__TASK PROMPT__.
For the data below, work out how many lines include the string "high" and report only the number.

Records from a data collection
______

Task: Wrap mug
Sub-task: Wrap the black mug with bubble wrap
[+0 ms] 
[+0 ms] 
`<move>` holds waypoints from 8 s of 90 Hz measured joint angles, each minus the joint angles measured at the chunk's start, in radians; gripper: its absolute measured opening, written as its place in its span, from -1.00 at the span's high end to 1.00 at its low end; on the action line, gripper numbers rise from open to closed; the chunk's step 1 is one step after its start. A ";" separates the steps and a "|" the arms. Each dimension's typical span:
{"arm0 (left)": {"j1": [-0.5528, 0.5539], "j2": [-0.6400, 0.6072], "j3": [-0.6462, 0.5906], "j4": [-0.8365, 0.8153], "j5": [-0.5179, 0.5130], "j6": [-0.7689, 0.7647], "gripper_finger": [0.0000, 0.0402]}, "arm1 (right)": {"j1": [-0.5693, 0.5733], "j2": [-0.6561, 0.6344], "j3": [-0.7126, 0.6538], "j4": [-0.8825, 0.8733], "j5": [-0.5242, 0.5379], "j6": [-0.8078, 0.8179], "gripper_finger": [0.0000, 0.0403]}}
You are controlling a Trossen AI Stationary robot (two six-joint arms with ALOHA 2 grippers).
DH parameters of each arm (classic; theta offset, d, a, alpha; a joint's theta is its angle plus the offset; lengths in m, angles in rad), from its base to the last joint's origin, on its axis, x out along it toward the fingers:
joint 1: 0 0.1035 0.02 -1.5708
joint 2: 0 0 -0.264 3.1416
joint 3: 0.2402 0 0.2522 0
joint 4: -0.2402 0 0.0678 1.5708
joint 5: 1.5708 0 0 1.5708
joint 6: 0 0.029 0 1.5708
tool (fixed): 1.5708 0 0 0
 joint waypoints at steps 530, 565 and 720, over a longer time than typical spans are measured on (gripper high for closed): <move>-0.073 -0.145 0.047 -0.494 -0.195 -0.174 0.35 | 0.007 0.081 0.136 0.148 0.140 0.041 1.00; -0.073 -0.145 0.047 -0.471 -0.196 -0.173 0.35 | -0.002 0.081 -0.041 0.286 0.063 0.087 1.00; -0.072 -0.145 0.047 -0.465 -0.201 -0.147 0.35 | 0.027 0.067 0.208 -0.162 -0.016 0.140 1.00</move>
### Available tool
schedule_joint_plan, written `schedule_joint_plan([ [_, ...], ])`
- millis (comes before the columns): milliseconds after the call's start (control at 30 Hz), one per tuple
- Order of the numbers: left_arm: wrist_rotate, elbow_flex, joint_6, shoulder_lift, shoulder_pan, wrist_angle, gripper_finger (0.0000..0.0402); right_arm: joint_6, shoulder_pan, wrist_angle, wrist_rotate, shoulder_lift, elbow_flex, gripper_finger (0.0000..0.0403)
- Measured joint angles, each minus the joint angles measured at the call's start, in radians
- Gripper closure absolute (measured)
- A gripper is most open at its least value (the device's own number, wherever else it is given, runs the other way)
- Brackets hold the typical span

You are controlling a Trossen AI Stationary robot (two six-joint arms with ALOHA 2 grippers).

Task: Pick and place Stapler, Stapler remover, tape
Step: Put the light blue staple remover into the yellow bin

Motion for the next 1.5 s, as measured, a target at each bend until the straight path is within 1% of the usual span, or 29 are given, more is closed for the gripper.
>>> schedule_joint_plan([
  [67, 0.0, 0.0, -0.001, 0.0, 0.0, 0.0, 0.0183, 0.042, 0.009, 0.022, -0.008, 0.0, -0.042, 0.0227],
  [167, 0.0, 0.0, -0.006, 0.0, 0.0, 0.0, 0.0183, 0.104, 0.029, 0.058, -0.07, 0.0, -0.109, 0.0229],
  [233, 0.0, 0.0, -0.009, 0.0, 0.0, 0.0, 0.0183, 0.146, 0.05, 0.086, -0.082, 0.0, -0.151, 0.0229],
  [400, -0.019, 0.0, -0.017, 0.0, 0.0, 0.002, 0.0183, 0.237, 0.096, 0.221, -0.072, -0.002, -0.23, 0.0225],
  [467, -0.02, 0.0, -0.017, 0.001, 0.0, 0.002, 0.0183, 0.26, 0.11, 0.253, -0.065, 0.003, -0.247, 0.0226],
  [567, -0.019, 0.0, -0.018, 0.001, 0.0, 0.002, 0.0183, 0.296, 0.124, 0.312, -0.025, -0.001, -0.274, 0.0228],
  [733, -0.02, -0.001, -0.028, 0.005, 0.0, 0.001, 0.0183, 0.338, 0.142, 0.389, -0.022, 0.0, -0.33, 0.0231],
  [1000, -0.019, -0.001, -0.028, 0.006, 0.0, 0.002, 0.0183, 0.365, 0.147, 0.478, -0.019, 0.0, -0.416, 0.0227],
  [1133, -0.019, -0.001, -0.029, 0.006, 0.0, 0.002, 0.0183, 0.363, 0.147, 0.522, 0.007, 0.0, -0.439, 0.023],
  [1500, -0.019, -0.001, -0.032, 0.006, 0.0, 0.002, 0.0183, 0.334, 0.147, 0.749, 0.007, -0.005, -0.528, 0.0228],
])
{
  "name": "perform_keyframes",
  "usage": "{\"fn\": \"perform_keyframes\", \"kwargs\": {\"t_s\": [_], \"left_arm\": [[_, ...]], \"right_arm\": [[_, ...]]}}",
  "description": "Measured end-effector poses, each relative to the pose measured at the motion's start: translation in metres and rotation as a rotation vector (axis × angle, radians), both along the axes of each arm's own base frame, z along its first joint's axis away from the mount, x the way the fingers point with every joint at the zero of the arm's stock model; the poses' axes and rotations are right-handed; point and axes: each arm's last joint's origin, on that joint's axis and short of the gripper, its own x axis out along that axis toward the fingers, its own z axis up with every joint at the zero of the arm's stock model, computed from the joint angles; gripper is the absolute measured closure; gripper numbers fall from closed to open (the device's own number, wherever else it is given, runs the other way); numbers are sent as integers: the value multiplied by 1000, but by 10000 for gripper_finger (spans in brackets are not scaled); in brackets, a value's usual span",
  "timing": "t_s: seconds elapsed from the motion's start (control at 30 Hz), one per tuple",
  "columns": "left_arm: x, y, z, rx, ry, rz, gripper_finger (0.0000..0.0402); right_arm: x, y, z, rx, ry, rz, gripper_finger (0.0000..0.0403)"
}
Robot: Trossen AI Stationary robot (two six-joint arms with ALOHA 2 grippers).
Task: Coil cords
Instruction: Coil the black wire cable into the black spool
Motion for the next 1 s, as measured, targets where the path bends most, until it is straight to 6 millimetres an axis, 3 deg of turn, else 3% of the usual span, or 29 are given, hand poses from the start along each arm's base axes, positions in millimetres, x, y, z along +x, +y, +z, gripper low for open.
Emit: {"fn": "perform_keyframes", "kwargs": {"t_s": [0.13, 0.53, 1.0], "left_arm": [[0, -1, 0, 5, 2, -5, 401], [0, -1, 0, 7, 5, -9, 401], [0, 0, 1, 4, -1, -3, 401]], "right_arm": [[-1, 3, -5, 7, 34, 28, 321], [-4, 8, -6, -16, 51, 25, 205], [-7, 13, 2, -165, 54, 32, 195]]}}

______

__ANSWER TO THE EXERCISE__.
2